Gabriel walked across the room like a sleepwalker and apologized to Tatiana for missing most of the evening meal. “My aunt is elderly, as you could see,” he said. “When we reached her chambers she wasn’t feeling well, and I’m afraid she is rather imperious in demanding attendance during those moments.”
“I admire a man who has a sense of his responsibilities,” Dimitri said, rocking back on his heels and smiling approvingly at Gabriel. “Family always comes first in Russia. I don’t care for the kind of fathering that you see in England, with a child scarcely recognizing his own blood relation.”
A little girl with Merry’s name and Kate’s face danced across Gabriel’s mind as he turned to Tatiana and requested her hand for the dance.
Tatiana danced like a feather, her curtsies graceful, her sense of timing impeccable. And Gabriel, trained to dance from the age of three, was as good as she was.
Dimly, from behind a haze of sensual frustration, he was aware of the pleasure of having a partner with whom he was truly in harmony.
“Perhaps we might dance again?” he asked, as the music drew to a close.
She bestowed a little smile on him. “Indeed, Your Highness, it would be a pleasure.”
“A waltz, perhaps,” he said, knowing that he was putting the seal on his coffin. The moment a waltz began and he stepped onto that floor with Tatiana held in his arms, it would be a matter of days until he was signing a marriage contract. The dance was considered too sensual and disreputable by many sticklers in the ton ; stepping onto the floor with an unmarried woman was tantamount to an announcement of their impending marriage. Not that anyone had any question about that.
She looked a little puzzled, as if a shadow of the bleakness that stabbed through his body had become visible in his eyes.
“I would be honored,” he said, getting a grip on himself.

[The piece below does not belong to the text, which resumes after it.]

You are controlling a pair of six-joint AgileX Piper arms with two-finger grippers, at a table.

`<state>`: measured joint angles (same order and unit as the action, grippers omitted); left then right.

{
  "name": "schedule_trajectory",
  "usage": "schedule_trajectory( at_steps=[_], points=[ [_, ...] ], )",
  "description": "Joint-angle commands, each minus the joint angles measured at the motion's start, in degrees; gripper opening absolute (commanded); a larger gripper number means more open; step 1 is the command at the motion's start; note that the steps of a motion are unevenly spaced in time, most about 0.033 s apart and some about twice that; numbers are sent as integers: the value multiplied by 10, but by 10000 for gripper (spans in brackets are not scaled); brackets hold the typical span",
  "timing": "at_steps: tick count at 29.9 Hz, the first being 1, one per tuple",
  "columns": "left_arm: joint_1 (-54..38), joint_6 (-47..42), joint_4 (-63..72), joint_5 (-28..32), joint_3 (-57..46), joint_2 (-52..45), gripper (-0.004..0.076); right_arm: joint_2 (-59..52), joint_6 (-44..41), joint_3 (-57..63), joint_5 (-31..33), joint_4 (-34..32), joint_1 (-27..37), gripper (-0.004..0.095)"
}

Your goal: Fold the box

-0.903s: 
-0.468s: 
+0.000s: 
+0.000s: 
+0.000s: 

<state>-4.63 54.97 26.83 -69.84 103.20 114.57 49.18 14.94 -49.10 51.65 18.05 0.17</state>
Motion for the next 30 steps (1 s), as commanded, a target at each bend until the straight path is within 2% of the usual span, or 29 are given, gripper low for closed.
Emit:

Tatiana turned from him to take Toloose’s hand, giving him the confident smile of a girl who is discovering her power over men. “I should have to ask my uncle,” she told him, secret laughter in her eye showing that she understood the implication of a waltz as well as he did.
Gabriel took a breath. If he danced two or three more sets, and then told the orchestra to play the shortest waltz they had in their repertoire, then he could pretend to fall, or pretend to get drunk. Anything to get himself out of the room and back up to his tower.
A sharp rap on his arm brought him back to himself.
Lady Wrothe was standing at his side. “The music’s starting again,” Henry stated. The expression on her face was not entirely charming.
“Lady Wrothe,” he said, bowing. “Would you be so kind as to—”
“Yes, I would sit out this measure with you,” she said, interrupting. “Very kind of you, as I turned an ankle with these dratted heels of mine.” She headed directly for a secluded little alcove, just large enough for its padded settee.